Firstly I popped in to see our British white cattle at Upper Titchfield. The hardy breed of the British white have no problem in grazing rough areas so are fantastic for our needs in conservation.

I then headed on to Farlington to catch up with our grazier who was moving animals around the reserve. Conveniently this timed well with lunch and high tide so I took the opportunity to eat my sandwiches overlooking the lake. The stiff eastern wind tried its best to dampen the experience but there was plenty of waders and ducks on the newly exposed mud to keep me entertained. My first observation was a Spotted redshank actually swimming down near the lake outfall for a short distance. Six Snipe were around the margins – four asleep while two were busy feeding. Fantastic numbers of Dunlin were busy feeding, showing off with mini murmuration before settling. In amongst the Redshank were four roosting Greenshank and beside the Godwits a single feeding Turnstone. 
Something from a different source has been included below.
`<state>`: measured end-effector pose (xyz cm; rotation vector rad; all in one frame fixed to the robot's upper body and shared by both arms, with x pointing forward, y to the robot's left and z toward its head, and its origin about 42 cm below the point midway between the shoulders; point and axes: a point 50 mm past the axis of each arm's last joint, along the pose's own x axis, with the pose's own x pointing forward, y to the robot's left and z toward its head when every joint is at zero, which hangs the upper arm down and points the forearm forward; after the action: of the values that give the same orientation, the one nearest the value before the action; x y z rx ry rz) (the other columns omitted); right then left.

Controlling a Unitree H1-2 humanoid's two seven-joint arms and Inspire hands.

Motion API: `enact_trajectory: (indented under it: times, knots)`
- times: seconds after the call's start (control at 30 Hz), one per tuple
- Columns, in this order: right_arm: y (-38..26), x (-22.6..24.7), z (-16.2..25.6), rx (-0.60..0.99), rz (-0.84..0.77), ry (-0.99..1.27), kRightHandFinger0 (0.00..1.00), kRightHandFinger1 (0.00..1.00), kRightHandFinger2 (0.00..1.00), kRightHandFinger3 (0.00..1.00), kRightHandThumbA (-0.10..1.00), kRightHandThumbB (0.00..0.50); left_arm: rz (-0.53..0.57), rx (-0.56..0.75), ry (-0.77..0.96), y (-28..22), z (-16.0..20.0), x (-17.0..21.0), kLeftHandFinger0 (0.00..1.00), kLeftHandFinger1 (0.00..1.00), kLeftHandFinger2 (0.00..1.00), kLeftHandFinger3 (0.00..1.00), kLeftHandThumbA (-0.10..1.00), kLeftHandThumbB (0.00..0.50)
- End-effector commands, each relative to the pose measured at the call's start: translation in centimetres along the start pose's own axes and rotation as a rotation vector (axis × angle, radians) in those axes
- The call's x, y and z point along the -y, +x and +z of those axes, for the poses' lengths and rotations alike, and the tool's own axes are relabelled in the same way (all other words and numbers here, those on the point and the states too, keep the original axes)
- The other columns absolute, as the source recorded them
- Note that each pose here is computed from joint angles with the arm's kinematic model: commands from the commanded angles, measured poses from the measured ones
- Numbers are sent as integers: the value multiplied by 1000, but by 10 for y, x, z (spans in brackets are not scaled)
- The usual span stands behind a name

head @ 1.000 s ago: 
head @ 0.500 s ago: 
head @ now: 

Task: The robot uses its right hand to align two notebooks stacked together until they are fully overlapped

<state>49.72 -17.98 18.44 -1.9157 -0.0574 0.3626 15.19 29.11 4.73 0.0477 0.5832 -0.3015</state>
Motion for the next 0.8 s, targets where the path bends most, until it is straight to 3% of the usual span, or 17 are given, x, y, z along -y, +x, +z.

Snipe & Black-tailed godwit on the lake

Snipe & Black-tailed godwit on the lake


Black-tailed godwit, Dunlin & an active Turnstone

After finishing up lunch I headed up the seawall to look at a few other future jobs. I was greeted by a familiar sound; the gentle gaggle of the Brent goose. Yes they are back! Only in the harbour at the moment but already hundreds strong. They were very mobile but I managed to count around 300. Also on a close shingle island, one of the last remaining areas of dry ground in the harbour, I noticed a group of Dunlin with two Ringed plover.